**Task input:**
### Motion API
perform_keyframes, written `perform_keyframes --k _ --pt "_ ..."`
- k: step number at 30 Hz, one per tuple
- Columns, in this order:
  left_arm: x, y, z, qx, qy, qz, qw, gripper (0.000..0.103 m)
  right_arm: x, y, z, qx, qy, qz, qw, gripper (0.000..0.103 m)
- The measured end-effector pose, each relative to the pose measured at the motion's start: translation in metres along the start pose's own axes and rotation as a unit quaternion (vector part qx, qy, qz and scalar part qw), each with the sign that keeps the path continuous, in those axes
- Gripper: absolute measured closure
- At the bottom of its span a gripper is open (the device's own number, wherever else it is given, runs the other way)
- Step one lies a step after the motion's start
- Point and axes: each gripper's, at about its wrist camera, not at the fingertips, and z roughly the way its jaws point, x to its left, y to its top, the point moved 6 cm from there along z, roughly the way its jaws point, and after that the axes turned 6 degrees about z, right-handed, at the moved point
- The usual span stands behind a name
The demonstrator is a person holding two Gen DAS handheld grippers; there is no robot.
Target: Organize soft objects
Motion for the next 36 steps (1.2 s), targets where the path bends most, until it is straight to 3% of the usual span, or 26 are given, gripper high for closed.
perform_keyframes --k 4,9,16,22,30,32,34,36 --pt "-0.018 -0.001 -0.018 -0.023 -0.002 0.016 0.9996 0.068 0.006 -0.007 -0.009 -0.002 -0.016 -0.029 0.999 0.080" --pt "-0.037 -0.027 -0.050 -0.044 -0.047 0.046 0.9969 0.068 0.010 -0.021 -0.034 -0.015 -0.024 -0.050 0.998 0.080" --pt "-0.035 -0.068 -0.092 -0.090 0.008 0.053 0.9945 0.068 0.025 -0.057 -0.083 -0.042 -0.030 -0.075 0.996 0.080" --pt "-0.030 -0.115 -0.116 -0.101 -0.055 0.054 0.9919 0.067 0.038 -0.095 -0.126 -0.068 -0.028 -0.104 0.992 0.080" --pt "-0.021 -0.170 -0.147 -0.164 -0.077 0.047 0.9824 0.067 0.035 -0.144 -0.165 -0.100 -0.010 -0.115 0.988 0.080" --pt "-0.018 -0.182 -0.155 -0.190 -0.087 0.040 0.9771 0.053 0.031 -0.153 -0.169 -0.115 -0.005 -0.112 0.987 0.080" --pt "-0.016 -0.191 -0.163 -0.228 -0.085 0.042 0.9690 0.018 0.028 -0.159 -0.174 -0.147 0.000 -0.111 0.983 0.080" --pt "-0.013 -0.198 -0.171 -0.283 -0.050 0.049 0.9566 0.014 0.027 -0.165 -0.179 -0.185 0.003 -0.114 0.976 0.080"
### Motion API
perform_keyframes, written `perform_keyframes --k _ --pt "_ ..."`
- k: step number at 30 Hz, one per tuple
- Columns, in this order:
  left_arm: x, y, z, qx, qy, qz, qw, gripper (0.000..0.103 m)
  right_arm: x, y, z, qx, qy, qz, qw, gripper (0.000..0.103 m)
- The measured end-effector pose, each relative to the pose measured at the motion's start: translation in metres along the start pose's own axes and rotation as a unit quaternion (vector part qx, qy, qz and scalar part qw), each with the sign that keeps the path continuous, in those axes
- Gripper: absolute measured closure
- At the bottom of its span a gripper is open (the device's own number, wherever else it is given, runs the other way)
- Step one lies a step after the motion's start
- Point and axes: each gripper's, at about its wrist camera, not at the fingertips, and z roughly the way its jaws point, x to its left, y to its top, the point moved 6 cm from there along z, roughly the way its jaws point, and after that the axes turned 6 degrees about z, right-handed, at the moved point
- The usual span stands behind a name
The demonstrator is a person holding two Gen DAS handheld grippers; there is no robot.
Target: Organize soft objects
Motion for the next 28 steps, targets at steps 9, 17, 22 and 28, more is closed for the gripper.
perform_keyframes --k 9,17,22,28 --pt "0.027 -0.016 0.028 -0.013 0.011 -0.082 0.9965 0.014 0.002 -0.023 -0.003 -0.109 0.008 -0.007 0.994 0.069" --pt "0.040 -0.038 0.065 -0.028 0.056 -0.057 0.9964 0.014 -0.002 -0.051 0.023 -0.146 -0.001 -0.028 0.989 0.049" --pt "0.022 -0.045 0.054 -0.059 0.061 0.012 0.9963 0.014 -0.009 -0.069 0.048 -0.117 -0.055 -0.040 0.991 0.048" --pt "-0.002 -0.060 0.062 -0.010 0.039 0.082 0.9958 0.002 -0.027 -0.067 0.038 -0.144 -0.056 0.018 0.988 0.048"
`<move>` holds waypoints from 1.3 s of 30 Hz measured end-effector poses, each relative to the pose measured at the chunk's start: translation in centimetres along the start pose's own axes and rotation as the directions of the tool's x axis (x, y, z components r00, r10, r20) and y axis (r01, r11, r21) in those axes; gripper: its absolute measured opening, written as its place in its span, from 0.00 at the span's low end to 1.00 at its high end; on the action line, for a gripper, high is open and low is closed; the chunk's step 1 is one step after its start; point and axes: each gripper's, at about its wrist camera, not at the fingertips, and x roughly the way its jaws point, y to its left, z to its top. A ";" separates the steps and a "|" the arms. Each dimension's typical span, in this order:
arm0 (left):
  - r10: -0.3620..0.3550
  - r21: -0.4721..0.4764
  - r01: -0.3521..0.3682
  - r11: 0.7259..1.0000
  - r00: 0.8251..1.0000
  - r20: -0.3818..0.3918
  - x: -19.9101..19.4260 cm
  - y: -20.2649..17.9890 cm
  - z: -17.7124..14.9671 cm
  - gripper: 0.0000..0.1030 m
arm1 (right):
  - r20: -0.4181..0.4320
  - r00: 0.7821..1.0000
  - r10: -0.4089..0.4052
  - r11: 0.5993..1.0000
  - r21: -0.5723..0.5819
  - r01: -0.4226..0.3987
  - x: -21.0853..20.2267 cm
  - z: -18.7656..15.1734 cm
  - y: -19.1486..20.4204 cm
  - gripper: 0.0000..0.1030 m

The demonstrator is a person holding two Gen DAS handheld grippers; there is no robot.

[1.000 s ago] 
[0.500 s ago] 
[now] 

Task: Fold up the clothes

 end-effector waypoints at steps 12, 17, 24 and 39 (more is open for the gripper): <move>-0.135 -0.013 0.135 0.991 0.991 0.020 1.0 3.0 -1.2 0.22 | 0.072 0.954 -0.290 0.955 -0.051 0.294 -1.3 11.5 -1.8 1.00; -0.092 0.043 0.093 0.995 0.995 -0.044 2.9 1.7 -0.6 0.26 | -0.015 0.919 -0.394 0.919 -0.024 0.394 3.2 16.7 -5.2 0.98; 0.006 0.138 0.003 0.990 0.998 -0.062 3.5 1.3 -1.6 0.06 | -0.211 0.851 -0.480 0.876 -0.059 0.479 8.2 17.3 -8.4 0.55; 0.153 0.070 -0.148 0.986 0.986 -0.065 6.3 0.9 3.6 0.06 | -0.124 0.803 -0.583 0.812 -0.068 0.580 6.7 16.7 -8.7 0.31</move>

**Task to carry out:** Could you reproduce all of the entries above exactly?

**The completed task:**
### Motion API
perform_keyframes, written `perform_keyframes --k _ --pt "_ ..."`
- k: step number at 30 Hz, one per tuple
- Columns, in this order:
  left_arm: x, y, z, qx, qy, qz, qw, gripper (0.000..0.103 m)
  right_arm: x, y, z, qx, qy, qz, qw, gripper (0.000..0.103 m)
- The measured end-effector pose, each relative to the pose measured at the motion's start: translation in metres along the start pose's own axes and rotation as a unit quaternion (vector part qx, qy, qz and scalar part qw), each with the sign that keeps the path continuous, in those axes
- Gripper: absolute measured closure
- At the bottom of its span a gripper is open (the device's own number, wherever else it is given, runs the other way)
- Step one lies a step after the motion's start
- Point and axes: each gripper's, at about its wrist camera, not at the fingertips, and z roughly the way its jaws point, x to its left, y to its top, the point moved 6 cm from there along z, roughly the way its jaws point, and after that the axes turned 6 degrees about z, right-handed, at the moved point
- The usual span stands behind a name
The demonstrator is a person holding two Gen DAS handheld grippers; there is no robot.
Target: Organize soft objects
Motion for the next 36 steps (1.2 s), targets where the path bends most, until it is straight to 3% of the usual span, or 26 are given, gripper high for closed.
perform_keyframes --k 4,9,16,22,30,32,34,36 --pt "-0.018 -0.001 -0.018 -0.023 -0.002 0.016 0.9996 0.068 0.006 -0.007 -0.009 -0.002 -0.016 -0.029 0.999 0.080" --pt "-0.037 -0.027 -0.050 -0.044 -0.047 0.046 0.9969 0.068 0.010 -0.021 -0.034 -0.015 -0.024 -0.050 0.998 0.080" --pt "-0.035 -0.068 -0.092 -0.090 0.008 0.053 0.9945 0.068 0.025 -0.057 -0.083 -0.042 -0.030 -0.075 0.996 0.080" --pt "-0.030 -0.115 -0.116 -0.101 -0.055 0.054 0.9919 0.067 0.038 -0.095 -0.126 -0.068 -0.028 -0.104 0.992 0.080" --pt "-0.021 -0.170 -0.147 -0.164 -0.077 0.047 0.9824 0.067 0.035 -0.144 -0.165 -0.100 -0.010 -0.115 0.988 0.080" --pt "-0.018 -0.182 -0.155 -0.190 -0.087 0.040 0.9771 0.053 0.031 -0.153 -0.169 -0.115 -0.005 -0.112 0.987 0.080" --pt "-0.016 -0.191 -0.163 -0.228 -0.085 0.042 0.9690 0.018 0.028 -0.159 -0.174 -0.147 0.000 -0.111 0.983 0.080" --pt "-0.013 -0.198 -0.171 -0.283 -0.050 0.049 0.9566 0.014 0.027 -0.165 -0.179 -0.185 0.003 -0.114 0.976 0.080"
### Motion API
perform_keyframes, written `perform_keyframes --k _ --pt "_ ..."`
- k: step number at 30 Hz, one per tuple
- Columns, in this order:
  left_arm: x, y, z, qx, qy, qz, qw, gripper (0.000..0.103 m)
  right_arm: x, y, z, qx, qy, qz, qw, gripper (0.000..0.103 m)
- The measured end-effector pose, each relative to the pose measured at the motion's start: translation in metres along the start pose's own axes and rotation as a unit quaternion (vector part qx, qy, qz and scalar part qw), each with the sign that keeps the path continuous, in those axes
- Gripper: absolute measured closure
- At the bottom of its span a gripper is open (the device's own number, wherever else it is given, runs the other way)
- Step one lies a step after the motion's start
- Point and axes: each gripper's, at about its wrist camera, not at the fingertips, and z roughly the way its jaws point, x to its left, y to its top, the point moved 6 cm from there along z, roughly the way its jaws point, and after that the axes turned 6 degrees about z, right-handed, at the moved point
- The usual span stands behind a name
The demonstrator is a person holding two Gen DAS handheld grippers; there is no robot.
Target: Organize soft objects
Motion for the next 28 steps, targets at steps 9, 17, 22 and 28, more is closed for the gripper.
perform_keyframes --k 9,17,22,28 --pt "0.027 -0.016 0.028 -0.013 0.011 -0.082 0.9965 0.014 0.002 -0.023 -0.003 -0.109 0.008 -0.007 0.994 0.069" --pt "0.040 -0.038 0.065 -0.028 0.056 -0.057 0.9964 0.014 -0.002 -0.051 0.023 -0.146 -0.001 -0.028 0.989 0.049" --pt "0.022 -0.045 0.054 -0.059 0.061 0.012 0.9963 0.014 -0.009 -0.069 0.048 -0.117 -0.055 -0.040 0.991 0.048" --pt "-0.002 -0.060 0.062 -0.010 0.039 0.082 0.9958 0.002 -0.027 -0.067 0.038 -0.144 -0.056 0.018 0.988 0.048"
`<move>` holds waypoints from 1.3 s of 30 Hz measured end-effector poses, each relative to the pose measured at the chunk's start: translation in centimetres along the start pose's own axes and rotation as the directions of the tool's x axis (x, y, z components r00, r10, r20) and y axis (r01, r11, r21) in those axes; gripper: its absolute measured opening, written as its place in its span, from 0.00 at the span's low end to 1.00 at its high end; on the action line, for a gripper, high is open and low is closed; the chunk's step 1 is one step after its start; point and axes: each gripper's, at about its wrist camera, not at the fingertips, and x roughly the way its jaws point, y to its left, z to its top. A ";" separates the steps and a "|" the arms. Each dimension's typical span, in this order:
arm0 (left):
  - r10: -0.3620..0.3550
  - r21: -0.4721..0.4764
  - r01: -0.3521..0.3682
  - r11: 0.7259..1.0000
  - r00: 0.8251..1.0000
  - r20: -0.3818..0.3918
  - x: -19.9101..19.4260 cm
  - y: -20.2649..17.9890 cm
  - z: -17.7124..14.9671 cm
  - gripper: 0.0000..0.1030 m
arm1 (right):
  - r20: -0.4181..0.4320
  - r00: 0.7821..1.0000
  - r10: -0.4089..0.4052
  - r11: 0.5993..1.0000
  - r21: -0.5723..0.5819
  - r01: -0.4226..0.3987
  - x: -21.0853..20.2267 cm
  - z: -18.7656..15.1734 cm
  - y: -19.1486..20.4204 cm
  - gripper: 0.0000..0.1030 m

The demonstrator is a person holding two Gen DAS handheld grippers; there is no robot.

[1.000 s ago] 
[0.500 s ago] 
[now] 

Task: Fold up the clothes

 end-effector waypoints at steps 12, 17, 24 and 39 (more is open for the gripper): <move>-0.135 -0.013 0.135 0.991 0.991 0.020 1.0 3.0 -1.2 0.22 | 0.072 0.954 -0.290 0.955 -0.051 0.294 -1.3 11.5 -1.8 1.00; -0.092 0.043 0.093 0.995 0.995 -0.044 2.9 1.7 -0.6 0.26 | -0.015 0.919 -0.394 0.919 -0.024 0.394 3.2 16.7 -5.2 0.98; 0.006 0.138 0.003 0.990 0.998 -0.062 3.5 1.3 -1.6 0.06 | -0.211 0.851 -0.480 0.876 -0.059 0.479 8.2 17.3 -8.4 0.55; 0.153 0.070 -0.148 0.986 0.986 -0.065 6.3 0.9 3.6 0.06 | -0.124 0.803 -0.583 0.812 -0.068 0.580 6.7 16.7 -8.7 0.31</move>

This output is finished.